(Excerpts from a dataset)
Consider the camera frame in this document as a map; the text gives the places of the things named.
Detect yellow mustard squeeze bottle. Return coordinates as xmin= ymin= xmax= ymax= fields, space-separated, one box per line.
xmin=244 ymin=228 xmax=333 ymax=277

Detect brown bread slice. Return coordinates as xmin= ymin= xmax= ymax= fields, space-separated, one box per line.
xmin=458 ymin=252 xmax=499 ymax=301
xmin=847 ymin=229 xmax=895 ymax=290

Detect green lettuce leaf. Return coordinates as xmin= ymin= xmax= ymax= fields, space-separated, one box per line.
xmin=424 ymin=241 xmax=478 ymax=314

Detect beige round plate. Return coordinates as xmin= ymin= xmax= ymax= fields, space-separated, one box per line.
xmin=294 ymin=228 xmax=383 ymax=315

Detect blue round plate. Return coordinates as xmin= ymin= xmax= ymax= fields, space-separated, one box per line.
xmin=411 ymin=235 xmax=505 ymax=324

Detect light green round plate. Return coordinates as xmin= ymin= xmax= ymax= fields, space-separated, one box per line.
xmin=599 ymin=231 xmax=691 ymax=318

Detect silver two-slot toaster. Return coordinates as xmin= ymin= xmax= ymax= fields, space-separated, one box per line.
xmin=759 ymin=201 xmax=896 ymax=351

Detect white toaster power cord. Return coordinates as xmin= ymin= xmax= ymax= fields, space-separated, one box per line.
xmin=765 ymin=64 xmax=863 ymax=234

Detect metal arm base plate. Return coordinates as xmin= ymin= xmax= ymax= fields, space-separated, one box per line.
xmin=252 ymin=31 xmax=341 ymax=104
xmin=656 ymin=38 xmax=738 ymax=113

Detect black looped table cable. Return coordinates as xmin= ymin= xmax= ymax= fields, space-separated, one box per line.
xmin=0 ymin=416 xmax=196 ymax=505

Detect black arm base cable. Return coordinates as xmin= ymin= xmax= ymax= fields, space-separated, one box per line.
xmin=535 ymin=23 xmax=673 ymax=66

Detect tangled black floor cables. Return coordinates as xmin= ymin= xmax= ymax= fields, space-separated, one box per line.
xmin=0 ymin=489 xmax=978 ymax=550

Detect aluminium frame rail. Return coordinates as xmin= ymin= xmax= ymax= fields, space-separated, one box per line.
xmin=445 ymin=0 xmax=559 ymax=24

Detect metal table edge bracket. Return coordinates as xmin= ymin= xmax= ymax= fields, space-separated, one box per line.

**Exercise brief**
Every record above needs to be restated exactly.

**Task answer**
Consider the camera frame in this document as a map; the text gives the places of the things named.
Detect yellow mustard squeeze bottle. Return coordinates as xmin= ymin= xmax= ymax= fields, space-separated, one box per line.
xmin=244 ymin=228 xmax=333 ymax=277

Detect brown bread slice. Return coordinates as xmin= ymin= xmax= ymax= fields, space-separated, one box per line.
xmin=458 ymin=252 xmax=499 ymax=301
xmin=847 ymin=229 xmax=895 ymax=290

Detect green lettuce leaf. Return coordinates as xmin= ymin= xmax= ymax= fields, space-separated, one box per line.
xmin=424 ymin=241 xmax=478 ymax=314

Detect beige round plate. Return coordinates as xmin= ymin= xmax= ymax= fields, space-separated, one box per line.
xmin=294 ymin=228 xmax=383 ymax=315

Detect blue round plate. Return coordinates as xmin= ymin= xmax= ymax= fields, space-separated, one box per line.
xmin=411 ymin=235 xmax=505 ymax=324

Detect light green round plate. Return coordinates as xmin= ymin= xmax= ymax= fields, space-separated, one box per line.
xmin=599 ymin=231 xmax=691 ymax=318

Detect silver two-slot toaster. Return coordinates as xmin= ymin= xmax= ymax= fields, space-separated, one box per line.
xmin=759 ymin=201 xmax=896 ymax=351

Detect white toaster power cord. Return coordinates as xmin= ymin= xmax= ymax= fields, space-separated, one box per line.
xmin=765 ymin=64 xmax=863 ymax=234

Detect metal arm base plate. Return coordinates as xmin= ymin= xmax= ymax= fields, space-separated, one box per line.
xmin=252 ymin=31 xmax=341 ymax=104
xmin=656 ymin=38 xmax=738 ymax=113

Detect black looped table cable. Return coordinates as xmin= ymin= xmax= ymax= fields, space-separated, one box per line.
xmin=0 ymin=416 xmax=196 ymax=505

Detect black arm base cable. Return coordinates as xmin= ymin= xmax= ymax= fields, space-separated, one box per line.
xmin=535 ymin=23 xmax=673 ymax=66

Detect tangled black floor cables. Return coordinates as xmin= ymin= xmax= ymax= fields, space-separated, one box per line.
xmin=0 ymin=489 xmax=978 ymax=550

Detect aluminium frame rail. Return coordinates as xmin= ymin= xmax= ymax= fields, space-separated, one box per line.
xmin=445 ymin=0 xmax=559 ymax=24

Detect metal table edge bracket. Return coordinates as xmin= ymin= xmax= ymax= fields, space-separated, one box per line.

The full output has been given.